« Les vagues, il y en a eu assez » : le bassin olympique sera finalement installé à Mamao
Le dénouement de la saga du bassin olympique des Jeux du Pacifique est connu. Ce vendredi, la ministre des Sports Vanina Pommier, le Comité olympique de Polynésie française (COPF), le Comité organisateur des Jeux et l’État ont tenu une conférence de presse pour sceller le choix, cette fois définitif, de Mamao comme site d’accueil des épreuves de natation. Pas de plot twist, après l’abandon de la piste Aorai, qui tenait pourtant la corde le mois dernier.
Le 16 mai, à l’occasion de la visite du Pacific Games Council (PGC), Moetai Brotherson affichait en effet sa confiance envers cette dernière option. Mais l’aval définitif pour la jouissance du foncier, propriété du Camica, n’ayant pas été obtenu, le gouvernement a changé de plan en urgence pour s’assurer de garder les épreuves à domicile, alors que la possibilité d’une délocalisation était envisagée. « On a dû retravailler énormément le projet pour nous assurer de pouvoir livrer en temps et en heure » , assure Vanina Pommier. En l’occurrence, une livraison potentiellement la veille de l’ouverture des Jeux, le 23 juillet – voire le 24.
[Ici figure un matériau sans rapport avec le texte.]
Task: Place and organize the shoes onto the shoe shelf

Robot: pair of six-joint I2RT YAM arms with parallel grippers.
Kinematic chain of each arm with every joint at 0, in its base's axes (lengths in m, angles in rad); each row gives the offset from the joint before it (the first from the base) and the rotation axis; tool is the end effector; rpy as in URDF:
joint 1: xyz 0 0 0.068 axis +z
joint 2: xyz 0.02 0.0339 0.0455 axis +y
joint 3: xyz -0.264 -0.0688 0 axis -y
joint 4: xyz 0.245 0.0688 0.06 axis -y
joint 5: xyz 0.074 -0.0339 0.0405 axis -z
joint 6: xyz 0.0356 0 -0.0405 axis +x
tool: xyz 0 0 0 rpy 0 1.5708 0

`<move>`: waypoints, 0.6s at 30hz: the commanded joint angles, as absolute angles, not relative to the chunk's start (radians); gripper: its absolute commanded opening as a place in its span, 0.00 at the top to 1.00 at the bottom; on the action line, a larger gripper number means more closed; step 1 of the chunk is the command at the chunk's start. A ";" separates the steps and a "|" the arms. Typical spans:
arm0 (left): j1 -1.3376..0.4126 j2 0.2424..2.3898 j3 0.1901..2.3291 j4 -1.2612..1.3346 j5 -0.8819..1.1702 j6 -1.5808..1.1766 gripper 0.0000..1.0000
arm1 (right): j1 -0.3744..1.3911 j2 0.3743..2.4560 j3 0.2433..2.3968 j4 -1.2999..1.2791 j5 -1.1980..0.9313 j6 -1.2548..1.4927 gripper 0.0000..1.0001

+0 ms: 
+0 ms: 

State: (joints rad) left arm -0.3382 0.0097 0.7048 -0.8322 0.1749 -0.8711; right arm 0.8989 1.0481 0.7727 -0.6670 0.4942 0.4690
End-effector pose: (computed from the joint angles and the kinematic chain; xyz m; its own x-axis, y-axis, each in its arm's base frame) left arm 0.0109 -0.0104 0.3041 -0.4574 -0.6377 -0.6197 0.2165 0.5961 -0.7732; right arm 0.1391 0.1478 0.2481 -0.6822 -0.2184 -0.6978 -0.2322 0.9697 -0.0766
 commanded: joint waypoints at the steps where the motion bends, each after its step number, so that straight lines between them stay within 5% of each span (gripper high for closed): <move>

« On est à un an des jeux, on a une consigne du PGC, il faut qu’on l’applique (…). Il n’y a qu’un seul lieu qui puisse les accueillir – avec des modifications validées par la Fédération Internationale et le PGC -, c’est Mamao, où il y a déjà des études de réalisées. Partir sur Aorai, c’est refaire des études, quand bien même il y avait un projet de centre aquatique (…) La solution la plus rapide, c’est Mamao, et on reste ici » , résume le président du COPF, Louis Provost.
Priorité au sportif
Il s’agira d’un « projet allégé » pour composer avec une marge de manœuvre réduite, mais remplir les critères de la Fédération océanienne de natation. Le Pays avait déjà fait une croix sur le complexe aquatique et sur l’idée de deux bassins juxtaposés, il fera aussi, a priori, l’impasse sur la construction de gradins pour recevoir le public, même si Vanina Pommier ne ferme pas totalement la porte à des aménagements. Louis Provost le répète : « L’essentiel, c’est ce bassin, c’est le vaisseau amiral » , une piscine démontable de 50 mètres et de 10 couloirs aux normes internationales, destinée à être déplacé après l’événement.
Concernant les infrastructures secondaires, notamment le bassin de récupération et celui d’échauffement, la communication reste prudente. « Tout ce qui est annexe, tout ce qui est autour, c’est encore des discussions qu’on doit avoir » , indique Vanina Pommier. L’endroit où le bassin sera repositionné après les épreuves n’est lui non plus pas défini. La participation de l’État à hauteur de 50 % de l’investissement initial – soit 2,2 milliards de Fcfp – , elle, est actée.
Reste au PGC de formaliser toutes les conditions de compétition avant l’Assemblée générale, prévue en août prochain, pour préciser la feuille de route opérationnelle.
Quant à l’éventualité que d’autres disciplines souffrent des mêmes incertitudes, le patron du COPF évacue la question. « Cette conférence de presse doit mettre un terme à toutes les discussions, tous les sous-entendus et tous les malentendus (…). Le 24 juillet 2027, la piscine est en place. Les vagues, il y en a eu assez. Donc, on en fera en compétition (…) Si on a d’autres soucis ailleurs, on sera dans la même dynamique » , conclut-il.